- _Work to complete_: Copy out each line of the data holding "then".

── Dataset excerpt ──

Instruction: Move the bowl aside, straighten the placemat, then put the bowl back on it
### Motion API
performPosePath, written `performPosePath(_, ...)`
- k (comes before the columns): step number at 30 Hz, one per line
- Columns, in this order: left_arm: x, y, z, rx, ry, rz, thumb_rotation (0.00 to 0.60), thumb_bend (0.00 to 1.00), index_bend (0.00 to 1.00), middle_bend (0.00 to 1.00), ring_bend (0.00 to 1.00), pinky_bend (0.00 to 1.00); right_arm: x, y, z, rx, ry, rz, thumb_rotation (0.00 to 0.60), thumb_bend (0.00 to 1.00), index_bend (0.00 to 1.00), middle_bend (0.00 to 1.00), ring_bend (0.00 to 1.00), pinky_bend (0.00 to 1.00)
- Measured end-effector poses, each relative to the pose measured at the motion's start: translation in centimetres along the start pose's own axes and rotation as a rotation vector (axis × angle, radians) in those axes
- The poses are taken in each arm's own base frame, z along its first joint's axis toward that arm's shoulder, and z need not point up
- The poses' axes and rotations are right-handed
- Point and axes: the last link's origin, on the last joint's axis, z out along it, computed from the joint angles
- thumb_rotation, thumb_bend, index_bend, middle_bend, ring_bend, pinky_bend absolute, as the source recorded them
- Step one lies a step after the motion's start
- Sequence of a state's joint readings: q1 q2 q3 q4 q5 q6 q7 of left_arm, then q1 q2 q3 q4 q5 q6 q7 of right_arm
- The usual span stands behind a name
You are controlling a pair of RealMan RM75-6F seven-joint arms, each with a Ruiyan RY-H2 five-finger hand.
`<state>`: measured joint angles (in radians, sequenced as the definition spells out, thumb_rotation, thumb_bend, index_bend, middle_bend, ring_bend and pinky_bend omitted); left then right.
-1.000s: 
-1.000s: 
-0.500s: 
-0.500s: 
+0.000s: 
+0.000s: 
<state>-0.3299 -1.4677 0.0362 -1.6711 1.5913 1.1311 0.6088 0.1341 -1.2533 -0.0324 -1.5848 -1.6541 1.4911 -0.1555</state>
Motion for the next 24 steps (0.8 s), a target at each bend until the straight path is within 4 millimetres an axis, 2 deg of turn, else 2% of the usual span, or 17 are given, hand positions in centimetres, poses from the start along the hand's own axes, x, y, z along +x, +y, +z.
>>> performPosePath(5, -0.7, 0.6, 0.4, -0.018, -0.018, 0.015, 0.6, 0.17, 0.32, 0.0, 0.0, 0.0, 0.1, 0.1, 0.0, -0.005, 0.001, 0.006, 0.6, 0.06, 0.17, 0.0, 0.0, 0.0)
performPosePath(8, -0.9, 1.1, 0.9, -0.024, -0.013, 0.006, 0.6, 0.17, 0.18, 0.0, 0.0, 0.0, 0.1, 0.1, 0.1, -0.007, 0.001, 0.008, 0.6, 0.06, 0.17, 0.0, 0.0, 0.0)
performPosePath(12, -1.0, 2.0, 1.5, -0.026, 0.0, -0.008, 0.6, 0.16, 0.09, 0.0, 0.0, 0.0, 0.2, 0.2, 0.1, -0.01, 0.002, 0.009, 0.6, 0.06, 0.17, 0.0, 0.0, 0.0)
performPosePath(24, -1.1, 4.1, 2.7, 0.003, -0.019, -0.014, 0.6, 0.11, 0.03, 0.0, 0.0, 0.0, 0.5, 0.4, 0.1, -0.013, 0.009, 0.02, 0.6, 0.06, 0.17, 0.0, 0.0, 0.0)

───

- _Response to this exercise_:
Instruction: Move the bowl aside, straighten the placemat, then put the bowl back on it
- Sequence of a state's joint readings: q1 q2 q3 q4 q5 q6 q7 of left_arm, then q1 q2 q3 q4 q5 q6 q7 of right_arm
`<state>`: measured joint angles (in radians, sequenced as the definition spells out, thumb_rotation, thumb_bend, index_bend, middle_bend, ring_bend and pinky_bend omitted); left then right.

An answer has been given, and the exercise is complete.